Cuando el metro llegó a su parada y Terry estaba saliendo del vagón alcanzó a escuchar cómo el anciano invitaba al borracho a ir a su casa para contarle más detalladamente todo aquello y aún pudo vislumbrar cómo se arrellanaba en el asiento y apoyaba su cabeza en el regazo del anciano. ”
"El resplandor emocional: informe de un caso del libro inteligencia emocional de Daniel Goleman".
Vemos como la furia de este hombre tenía tras de sí una dramática historia, como casi siempre, lo que pasa es que no nos paramos a comprender. Simplemente nos dejamos contagiar.
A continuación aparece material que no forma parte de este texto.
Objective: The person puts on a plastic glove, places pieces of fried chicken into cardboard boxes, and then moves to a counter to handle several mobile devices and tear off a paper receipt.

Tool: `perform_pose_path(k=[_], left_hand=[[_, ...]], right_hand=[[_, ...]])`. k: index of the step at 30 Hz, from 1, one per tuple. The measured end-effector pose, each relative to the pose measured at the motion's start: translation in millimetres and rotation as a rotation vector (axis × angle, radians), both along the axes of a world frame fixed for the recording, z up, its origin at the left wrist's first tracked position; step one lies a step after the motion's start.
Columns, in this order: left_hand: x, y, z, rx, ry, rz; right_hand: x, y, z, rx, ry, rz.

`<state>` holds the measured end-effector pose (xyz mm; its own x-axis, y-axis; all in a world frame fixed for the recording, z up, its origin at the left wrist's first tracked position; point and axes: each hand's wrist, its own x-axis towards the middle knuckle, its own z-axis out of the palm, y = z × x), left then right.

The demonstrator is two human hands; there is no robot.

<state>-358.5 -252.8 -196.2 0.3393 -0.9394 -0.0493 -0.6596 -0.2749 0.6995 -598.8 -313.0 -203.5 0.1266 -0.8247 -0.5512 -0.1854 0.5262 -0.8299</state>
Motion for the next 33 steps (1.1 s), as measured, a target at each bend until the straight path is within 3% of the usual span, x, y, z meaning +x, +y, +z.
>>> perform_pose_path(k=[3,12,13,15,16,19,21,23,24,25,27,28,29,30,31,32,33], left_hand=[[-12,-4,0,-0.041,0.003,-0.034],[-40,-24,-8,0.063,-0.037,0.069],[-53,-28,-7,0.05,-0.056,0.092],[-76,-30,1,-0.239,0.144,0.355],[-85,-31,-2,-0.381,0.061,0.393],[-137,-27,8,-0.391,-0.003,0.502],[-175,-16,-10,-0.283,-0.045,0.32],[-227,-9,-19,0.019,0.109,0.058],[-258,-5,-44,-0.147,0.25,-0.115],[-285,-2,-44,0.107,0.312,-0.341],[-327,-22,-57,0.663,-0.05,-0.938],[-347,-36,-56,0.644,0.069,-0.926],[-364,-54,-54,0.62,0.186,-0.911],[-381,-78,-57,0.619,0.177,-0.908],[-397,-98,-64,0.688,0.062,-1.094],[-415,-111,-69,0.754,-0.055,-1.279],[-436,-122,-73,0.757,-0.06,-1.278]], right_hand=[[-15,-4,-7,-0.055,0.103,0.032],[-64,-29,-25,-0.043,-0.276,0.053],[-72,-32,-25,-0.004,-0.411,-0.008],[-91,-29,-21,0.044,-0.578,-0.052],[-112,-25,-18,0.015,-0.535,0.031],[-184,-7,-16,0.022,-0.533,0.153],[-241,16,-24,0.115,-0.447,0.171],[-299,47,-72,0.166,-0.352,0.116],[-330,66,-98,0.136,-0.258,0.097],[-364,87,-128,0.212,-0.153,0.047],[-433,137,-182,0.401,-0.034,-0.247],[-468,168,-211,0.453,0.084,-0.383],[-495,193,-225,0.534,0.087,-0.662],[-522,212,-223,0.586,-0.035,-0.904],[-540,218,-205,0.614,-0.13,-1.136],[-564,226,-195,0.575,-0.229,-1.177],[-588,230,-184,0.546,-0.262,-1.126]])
Ahora volvamos con el señor que quería una tarjeta y me sigue mirando con cara avinagrada, le miro directamente a los ojos, que se dé cuenta de que estoy aquí, con él, dispuesta a escucharle atentamente. Y con voz amable le pregunto que de qué marca es su cámara, me lo dice y yo le explico que se ha equivocado de tarjeta y que la suya es de otra marca. Por primera vez su cara cambia, le he descolocado. Pero al momento vuelve a enfadarse. Sin dejarme terminar de explicarle, me interrumpe gritando que vaya mierda, que no tengo la marca que le hace falta y otros improperios que no es necesario que os cuente. Yo le escucho calmada, atenta y mirándole a los ojos, después de haberle oído que soy una absoluta incompetente. Me mira inquisidoramente a ver si le respondo, y yo muy calmada y muy amable otra vez, le explico que sí tenemos su marca y se la doy para que la vea.
Su actitud cambia otra vez, sorprendido la coge, se da cuenta de que es más grande que la que él había cogido, y supongo que se pone a deducir que es más cara, ante el estupor de los demás clientes que miraban atentamente la escena, el buen hombre se vuelve a enfadar y otra vez gritos respecto a lo carísima que es...
Yo sigo mirando callada y sin alterarme. Cuando se ha desahogado me vuelve a mirar y yo le digo amable y calmada que se equivoca, su tarjeta de memoria es mucho más barata. Ante mi sorpresa el hombre sonríe, me mira extrañado, acaba de darse cuenta de que le he estado manejando durante toda la conversación. Acaba de caer en la cuenta de que ha perdido, yo soy quien a ganado la batalla, porque no me ha afectado su enfado, ni sus insultos, no ha conseguido hacerme enfadar y sin embargo yo le he sacado una sonrisa.
Se despide amablemente y me da las gracias, los dos comprendimos lo que había ocurrido, los demás clientes me temo que no, por la cara de asombro que tenían.
He de reconocer que no era la primera vez que me enfrentaba a esta situación, eran muchos los enfados que me había agarrado hasta comprender que tenía que mirar más allá.